Un gesto habitual en el rostro del venezolano cuando se junta con otro en las calles es la sonrisa, pero hasta eso ha cambiado. El miedo de contagiarse con esta enfermedad que puede llevar a miles a la muerte ha obligado a sustituir ese signo de amabilidad por una exagerada gesticulación de ojos o un guiño como aprobación.
En las calles se habla de "dictadura" pero para referirse al COVID-19, que desde que llegó a Venezuela ha impuesto arbitrarias normas.
"Yo veo al COVID-19 como una dictadura, estoy harto; algunas veces me provoca alzarme y salir a donde me dé la gana y como me dé la gana, pero no me atrevo porque puede matarme". Así define a los efectos del virus Manuel Díaz, un mecánico de 64 años que se ha mantenido trabajando en el estacionamiento de su casa desde que empezó la cuarentena.
Varados en su propio país
La vida de todos ha cambiado, pero principalmente para quienes dentro de su propio país se quedaron varados, como ocurrió con Yolanda Melo, una mujer de 74 años, y paciente oncológica, que llegó el 13 de marzo a Caracas para "echarle un ojo" a la casa de sus hijos que se encuentran en el exterior.
La suspensión de vuelos internos que se activó el 16 de marzo y las restricciones de movilidad terrestre por el nuevo coronavirus, que se suman a la escasez de gasolina en todo el país, le han impedido volver a Puerto Ordaz, estado Bolívar (sur), a ocho horas en auto de Caracas.
Tampoco ha podido acudir a la que esperaba fuese su última consulta con la oncóloga, tras casi un año de quimioterapias: "Tenía esa última consulta pendiente, pero me siento bien, y eso me hace sentir que ya no tengo cáncer, lo que en realidad me preocupa es que dejé mi casa sola y a mi esposo que también está viejo, y en carrito por puesto [taxi] están cobrando hasta 1.000 dólares, que se dividen entre los pasajeros".
Más vecinos
En las zonas residenciales, el encierro ha obligado a muchos a relacionarse, a compartir un café, una comida e incluso una que otra fiesta, en la que solo se admiten vecinos.
Los reducidos espacios comunes también se han convertido en punto de encuentro para niños de un mismo edificio que, a pesar de vivir durante años en el mismo lugar, ni se conocían. Lo mismo pasa con los adultos mayores. Estos solo dentro de sus residencias parecen liberarse del uso del tapabocas, aunque no sea lo más idóneo; solo allí se dicen sentirse relativamente seguros.

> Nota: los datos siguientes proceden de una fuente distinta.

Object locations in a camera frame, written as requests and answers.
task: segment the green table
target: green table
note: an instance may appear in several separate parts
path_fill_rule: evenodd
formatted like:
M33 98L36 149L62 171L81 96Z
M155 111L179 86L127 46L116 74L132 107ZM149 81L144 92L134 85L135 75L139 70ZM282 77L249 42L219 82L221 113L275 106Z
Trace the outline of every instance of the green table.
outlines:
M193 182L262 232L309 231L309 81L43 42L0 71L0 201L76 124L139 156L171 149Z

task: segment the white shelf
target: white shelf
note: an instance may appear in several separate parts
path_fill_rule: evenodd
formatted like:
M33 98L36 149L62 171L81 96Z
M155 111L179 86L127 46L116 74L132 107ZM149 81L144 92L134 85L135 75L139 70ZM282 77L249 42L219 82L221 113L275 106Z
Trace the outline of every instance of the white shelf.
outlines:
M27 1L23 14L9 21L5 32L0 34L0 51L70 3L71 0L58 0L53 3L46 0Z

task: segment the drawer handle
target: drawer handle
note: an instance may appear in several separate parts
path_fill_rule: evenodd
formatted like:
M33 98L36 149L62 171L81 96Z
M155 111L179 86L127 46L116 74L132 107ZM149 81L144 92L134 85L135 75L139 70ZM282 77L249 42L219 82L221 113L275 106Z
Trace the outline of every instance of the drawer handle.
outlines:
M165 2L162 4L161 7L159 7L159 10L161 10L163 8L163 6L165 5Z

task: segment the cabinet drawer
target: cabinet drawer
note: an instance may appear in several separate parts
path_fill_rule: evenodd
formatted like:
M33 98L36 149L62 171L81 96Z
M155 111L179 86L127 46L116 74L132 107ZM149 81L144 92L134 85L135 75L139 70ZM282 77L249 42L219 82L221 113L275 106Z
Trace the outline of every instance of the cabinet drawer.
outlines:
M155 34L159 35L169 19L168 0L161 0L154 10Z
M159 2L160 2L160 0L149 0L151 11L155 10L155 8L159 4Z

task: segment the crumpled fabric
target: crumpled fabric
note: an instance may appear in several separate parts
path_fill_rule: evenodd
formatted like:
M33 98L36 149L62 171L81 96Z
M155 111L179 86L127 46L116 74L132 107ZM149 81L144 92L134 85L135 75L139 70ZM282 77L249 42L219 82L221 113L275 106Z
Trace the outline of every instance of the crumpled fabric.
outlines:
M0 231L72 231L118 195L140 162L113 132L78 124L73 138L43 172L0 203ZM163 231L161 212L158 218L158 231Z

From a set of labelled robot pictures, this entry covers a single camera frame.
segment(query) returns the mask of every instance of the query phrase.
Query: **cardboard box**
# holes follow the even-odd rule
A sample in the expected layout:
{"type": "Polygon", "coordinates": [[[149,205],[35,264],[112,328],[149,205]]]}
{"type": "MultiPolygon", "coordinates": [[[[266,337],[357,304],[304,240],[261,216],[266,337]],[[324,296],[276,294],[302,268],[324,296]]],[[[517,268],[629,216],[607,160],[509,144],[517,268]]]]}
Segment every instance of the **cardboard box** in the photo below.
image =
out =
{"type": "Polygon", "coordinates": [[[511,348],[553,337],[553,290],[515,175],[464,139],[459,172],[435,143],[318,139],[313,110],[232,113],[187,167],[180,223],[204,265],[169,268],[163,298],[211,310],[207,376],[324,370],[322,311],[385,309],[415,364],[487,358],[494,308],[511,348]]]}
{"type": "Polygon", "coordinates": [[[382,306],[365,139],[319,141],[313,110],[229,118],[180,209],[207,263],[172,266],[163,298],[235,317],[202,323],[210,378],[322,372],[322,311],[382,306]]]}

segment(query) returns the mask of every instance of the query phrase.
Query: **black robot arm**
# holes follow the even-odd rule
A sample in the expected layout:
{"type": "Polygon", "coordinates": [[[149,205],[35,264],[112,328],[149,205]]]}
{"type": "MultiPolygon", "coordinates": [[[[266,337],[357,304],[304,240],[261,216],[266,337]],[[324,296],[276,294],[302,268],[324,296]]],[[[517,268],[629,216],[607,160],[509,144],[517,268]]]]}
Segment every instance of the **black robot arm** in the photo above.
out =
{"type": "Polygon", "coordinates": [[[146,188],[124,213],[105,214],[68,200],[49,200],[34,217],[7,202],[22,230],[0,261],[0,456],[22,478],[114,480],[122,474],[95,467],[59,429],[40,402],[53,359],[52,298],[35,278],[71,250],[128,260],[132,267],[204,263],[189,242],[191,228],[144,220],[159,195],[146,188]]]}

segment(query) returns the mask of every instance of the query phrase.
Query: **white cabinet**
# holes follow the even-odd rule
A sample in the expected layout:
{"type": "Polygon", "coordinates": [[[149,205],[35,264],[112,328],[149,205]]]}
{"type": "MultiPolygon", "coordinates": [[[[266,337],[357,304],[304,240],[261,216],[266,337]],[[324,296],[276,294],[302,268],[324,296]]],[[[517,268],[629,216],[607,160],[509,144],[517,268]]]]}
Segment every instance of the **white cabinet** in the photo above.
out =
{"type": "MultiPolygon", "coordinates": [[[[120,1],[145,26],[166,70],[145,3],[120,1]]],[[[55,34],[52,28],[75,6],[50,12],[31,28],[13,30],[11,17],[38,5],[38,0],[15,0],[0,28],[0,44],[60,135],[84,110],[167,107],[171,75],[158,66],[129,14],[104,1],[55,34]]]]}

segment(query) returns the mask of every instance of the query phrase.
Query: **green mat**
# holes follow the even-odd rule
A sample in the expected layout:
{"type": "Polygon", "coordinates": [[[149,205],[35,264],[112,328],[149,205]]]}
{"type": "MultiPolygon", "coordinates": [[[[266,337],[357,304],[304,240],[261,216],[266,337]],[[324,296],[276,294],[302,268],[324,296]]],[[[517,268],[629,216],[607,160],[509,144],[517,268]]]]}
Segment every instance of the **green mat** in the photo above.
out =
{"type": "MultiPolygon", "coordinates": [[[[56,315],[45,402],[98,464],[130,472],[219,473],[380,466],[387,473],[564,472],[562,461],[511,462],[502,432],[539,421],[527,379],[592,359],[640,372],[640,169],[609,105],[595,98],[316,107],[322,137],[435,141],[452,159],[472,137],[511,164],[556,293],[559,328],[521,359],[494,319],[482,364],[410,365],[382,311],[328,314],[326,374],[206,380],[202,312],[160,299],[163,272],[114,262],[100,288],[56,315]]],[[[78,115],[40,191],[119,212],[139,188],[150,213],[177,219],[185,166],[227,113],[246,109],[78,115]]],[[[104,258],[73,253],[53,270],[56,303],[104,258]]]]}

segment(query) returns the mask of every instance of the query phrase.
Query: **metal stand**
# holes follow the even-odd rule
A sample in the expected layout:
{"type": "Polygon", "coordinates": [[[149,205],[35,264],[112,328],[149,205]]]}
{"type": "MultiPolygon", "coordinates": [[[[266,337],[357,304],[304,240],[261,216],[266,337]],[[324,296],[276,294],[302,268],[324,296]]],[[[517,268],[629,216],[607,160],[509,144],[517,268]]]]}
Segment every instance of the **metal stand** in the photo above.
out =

En la entrada de un comercio una imagen impresa en grande, envía un mensaje claro: usar mal el tapabocas es como ponerse mal la ropa íntima, "no sirve de nada".
Cuídate y cuídame
Ya no hace falta que la Policía permanezca en la entrada de los mercados, pues los mismos ciudadanos y vendedores para cuidar su salud han obligado a los indisciplinados a entrar en el carril a fuerza de no atenderlos o mirarlos con desprecio si cometen alguna imprudencia como el salir sin barbijo.
Aunque el Gobierno no ha relajado la cuarentena, sino que la extendió por otros 30 días que rigen desde el pasado 12 de mayo, la población comienza a abrazar una nueva cotidianidad que incluye: tabocas, en ocasiones guantes, mucho alcohol y cloro, una vida social relativamente activa, pero con un círculo más estrecho de lo habitual.